The U.S. Role in Burma

September 6, 2008

The U.S. role in Burma


By Alan Gilbert


In light of the changes happening in this, and election year it is important that we evaluate the current role of the U.S. and its direction in the future in the affairs of Burma.


As you may recall, first there was the Monk’s uprising of September 2007, the first and most violent since the 1988 revolt in which some 3000 people were killed. Led by the young Buddhist monks and closely linked with the pro-democracy movement that has kept political opposition leader and Nobel Peace Prize winner Aung San Suu Kyi under house arrest since 1990 when her party was overwhelmingly voted into power. The military junta that rules Burma continued to hold the reins of power of course, while Burma (now called Myanmar by the junta but not by the mix of ethnic groups that make up the country’s population) has through mismanagement been reduced to one of the poorest in the region.

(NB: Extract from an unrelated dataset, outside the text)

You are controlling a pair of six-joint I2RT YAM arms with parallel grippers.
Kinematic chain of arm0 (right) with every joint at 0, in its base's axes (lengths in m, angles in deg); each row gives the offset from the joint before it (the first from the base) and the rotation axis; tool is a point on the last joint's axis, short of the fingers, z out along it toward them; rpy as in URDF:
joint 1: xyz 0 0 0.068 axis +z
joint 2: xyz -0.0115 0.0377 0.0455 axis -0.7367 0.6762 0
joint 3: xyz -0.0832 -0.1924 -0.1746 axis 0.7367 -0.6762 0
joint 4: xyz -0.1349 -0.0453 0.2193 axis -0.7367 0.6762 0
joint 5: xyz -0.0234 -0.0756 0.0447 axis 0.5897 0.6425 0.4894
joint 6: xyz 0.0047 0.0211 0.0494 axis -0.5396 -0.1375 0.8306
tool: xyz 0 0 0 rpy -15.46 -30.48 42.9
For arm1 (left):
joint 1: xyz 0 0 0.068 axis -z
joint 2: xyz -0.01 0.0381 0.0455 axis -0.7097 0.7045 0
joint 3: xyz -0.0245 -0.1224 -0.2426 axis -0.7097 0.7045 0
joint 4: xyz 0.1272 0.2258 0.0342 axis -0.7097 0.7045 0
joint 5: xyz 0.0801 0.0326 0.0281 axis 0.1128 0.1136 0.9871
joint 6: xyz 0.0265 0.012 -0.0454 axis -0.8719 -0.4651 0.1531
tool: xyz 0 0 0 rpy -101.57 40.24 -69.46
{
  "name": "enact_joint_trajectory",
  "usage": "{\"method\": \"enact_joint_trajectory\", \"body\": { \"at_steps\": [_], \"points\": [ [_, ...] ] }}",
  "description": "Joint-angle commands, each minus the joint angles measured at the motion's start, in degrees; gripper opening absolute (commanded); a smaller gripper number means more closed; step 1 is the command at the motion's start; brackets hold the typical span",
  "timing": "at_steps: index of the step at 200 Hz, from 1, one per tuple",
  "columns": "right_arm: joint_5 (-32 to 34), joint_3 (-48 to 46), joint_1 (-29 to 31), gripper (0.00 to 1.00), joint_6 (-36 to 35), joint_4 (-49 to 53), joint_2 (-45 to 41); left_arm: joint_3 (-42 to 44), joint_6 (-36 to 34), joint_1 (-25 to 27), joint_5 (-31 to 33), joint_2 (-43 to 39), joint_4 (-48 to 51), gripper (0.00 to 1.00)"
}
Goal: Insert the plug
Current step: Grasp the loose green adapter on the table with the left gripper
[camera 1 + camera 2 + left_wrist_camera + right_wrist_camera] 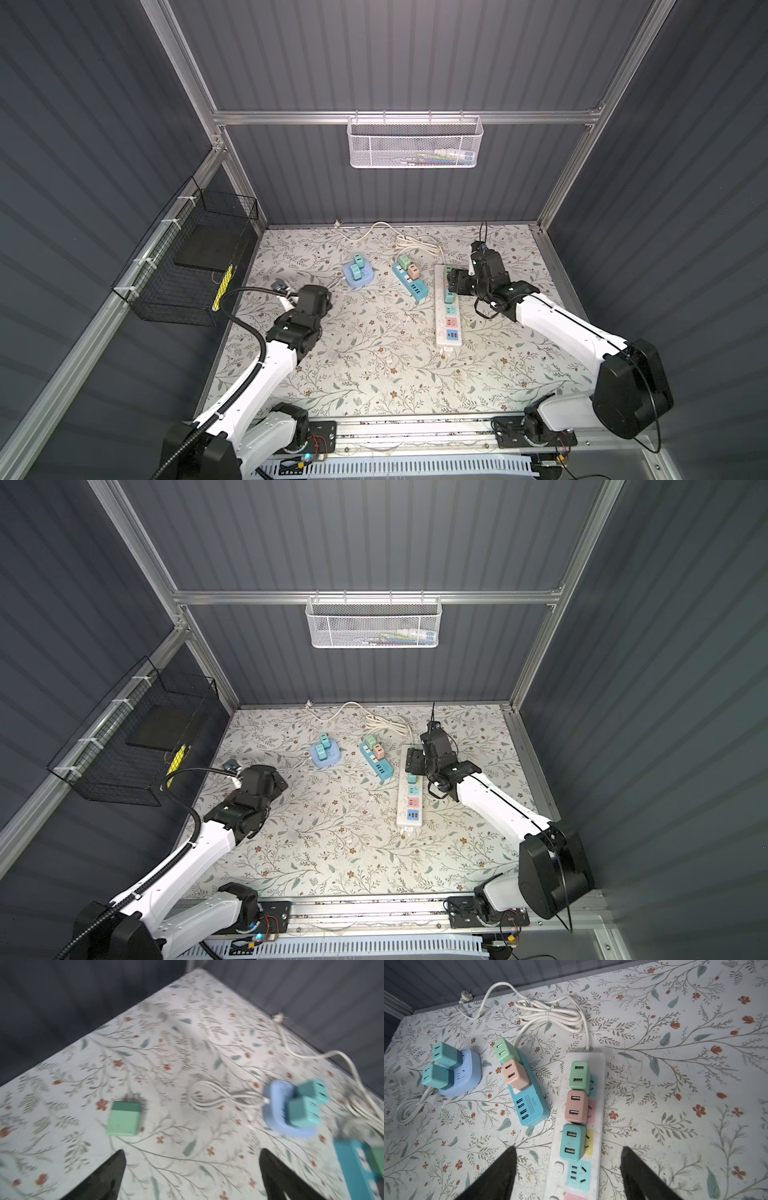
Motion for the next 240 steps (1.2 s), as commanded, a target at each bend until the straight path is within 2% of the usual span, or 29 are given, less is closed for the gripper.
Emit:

The suppression of this latest protest came as no surprise as the junta maintained its iron grip on the region and used brute force to put down opposition.


Then came the cyclone that killed upwards of 100,000) and left two or three million homeless; a disaster on a scale like that of the tsunami in the Indian Ocean in 2004. The storm would have been newsworthy enough, but then in what can only be called an act of arrogant stupidity, the junta, held up the issuing of the necessary visas so that relief workers could bring aid to the devastated region, resulting in even more deaths and massive human suffering.

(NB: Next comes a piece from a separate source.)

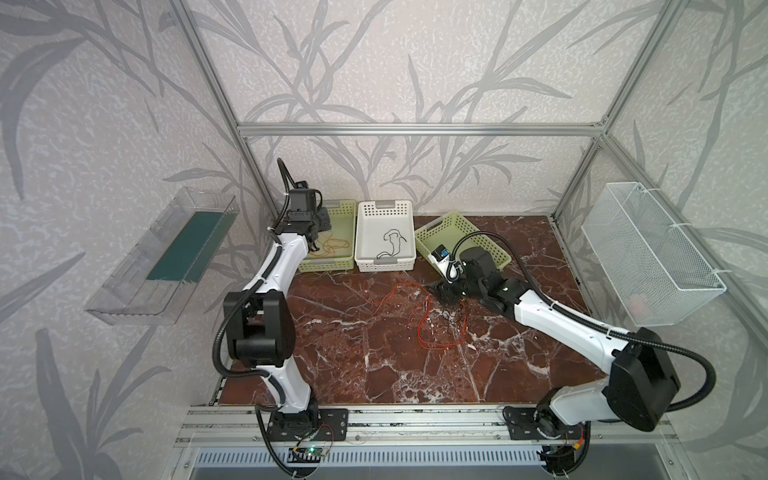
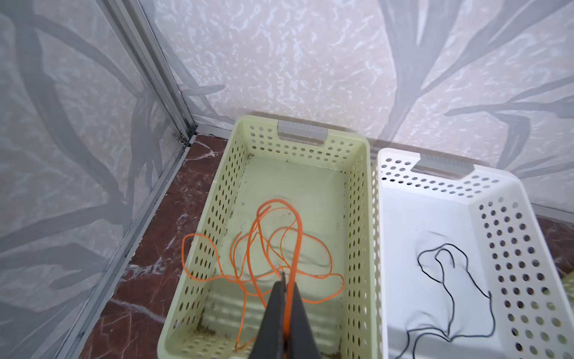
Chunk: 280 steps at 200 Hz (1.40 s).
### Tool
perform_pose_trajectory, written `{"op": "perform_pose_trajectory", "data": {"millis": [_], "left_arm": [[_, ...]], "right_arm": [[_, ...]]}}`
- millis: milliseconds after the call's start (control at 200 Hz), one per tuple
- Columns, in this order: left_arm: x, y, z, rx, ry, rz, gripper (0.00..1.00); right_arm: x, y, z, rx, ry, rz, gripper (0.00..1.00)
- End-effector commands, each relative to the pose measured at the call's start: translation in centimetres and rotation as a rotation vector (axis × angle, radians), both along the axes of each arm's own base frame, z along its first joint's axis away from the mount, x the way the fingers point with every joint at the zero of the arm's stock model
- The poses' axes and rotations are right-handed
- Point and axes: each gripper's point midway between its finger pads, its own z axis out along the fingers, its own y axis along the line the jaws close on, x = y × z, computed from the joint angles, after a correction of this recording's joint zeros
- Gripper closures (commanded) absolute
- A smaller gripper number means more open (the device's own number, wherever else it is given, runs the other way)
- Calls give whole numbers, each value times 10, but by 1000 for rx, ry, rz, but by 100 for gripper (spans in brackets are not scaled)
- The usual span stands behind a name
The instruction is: Untangle the cables
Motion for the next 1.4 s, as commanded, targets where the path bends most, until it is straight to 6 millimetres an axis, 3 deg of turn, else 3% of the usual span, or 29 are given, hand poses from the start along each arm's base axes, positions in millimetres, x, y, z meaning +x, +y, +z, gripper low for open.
{"op": "perform_pose_trajectory", "data": {"millis": [0,40,115,235,275,300,315,500,795,870,920,1005,1149,1214,1329,1394], "left_arm": [[9,-5,-43,-30,120,-35,94],[9,-5,-51,-36,145,-34,84],[4,-12,-54,-65,162,-59,55],[-9,-12,-37,-56,100,-58,35],[-14,-11,-27,-43,60,-60,24],[-19,-12,-25,-39,45,-65,5],[-21,-12,-21,-36,31,-69,1],[-61,-31,3,-22,-39,-163,1],[-125,-106,11,-7,-114,-432,6],[-140,-129,12,-4,-126,-530,7],[-150,-144,11,1,-132,-595,8],[-167,-170,10,5,-148,-714,9],[-191,-199,2,-24,-161,-842,24],[-202,-214,-1,-49,-176,-910,27],[-216,-240,-10,-76,-191,-1010,27],[-219,-252,-16,-88,-187,-1037,28]], "right_arm": [[-5,-9,7,-22,-14,-12,28],[-6,-13,4,-42,-5,-22,27],[-7,-20,0,-79,13,-39,26],[-10,-30,-13,-129,51,-67,26],[-11,-34,-19,-147,76,-82,27],[-12,-36,-23,-158,95,-91,27],[-13,-37,-25,-165,106,-94,27],[-23,-52,-55,-259,237,-146,35],[-22,-50,-110,-368,407,-168,45],[-19,-45,-115,-370,424,-151,49],[-19,-41,-127,-380,450,-137,57],[-21,-33,-132,-363,473,-98,77],[-28,-13,-109,-245,463,-11,94],[-30,-1,-74,-129,390,36,100],[-35,11,-23,14,297,86,100],[-39,13,-7,61,278,103,100]]}}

And how has the U.S. responded to this surge of democratic revolt? It has imposed diplomatic and economic sanctions on the generals and their cronies. This is a similar strategy to the one exercised on Iraq after the first Gulf War, and its effectiveness has not improved in the interim.


The sanctions are in fact intended to isolate the military and force it from power and allow the politicians to say that they have “done something” with regards to the situation in Burma. In fact they will in all likelihood drive Burma into a closer relationship with China, while U.S.-ally Thailand continues to cope with the growing flood of Burmese refugees.


The irony of course is that Burma is rich in natural resources and with its enthusiastically pro-democratic population is potentially an extremely strategic ally in the region, which being situated between China and India, is a bridge between the two economic superpowers.


But of course the U.S. news is now dominated by the swiftly changing events of its presidential and congressional elections and Burma has once again sunk below the radar. The current administration is unlikely to do anything more than give lip service as the clock runs out on its term. Let’s see what the next administration is up to.


It is only to be hoped that the next administration will take a different tack and exercise some serious and long-overdue diplomatic and political pressure on the now-aging junta. It is both a daunting challenge and a huge opportunity, and the eventual fate of this embattled country may well hang in the balance.


Alan Gilbert is a political analyst and editor of BurmaWatchUSA.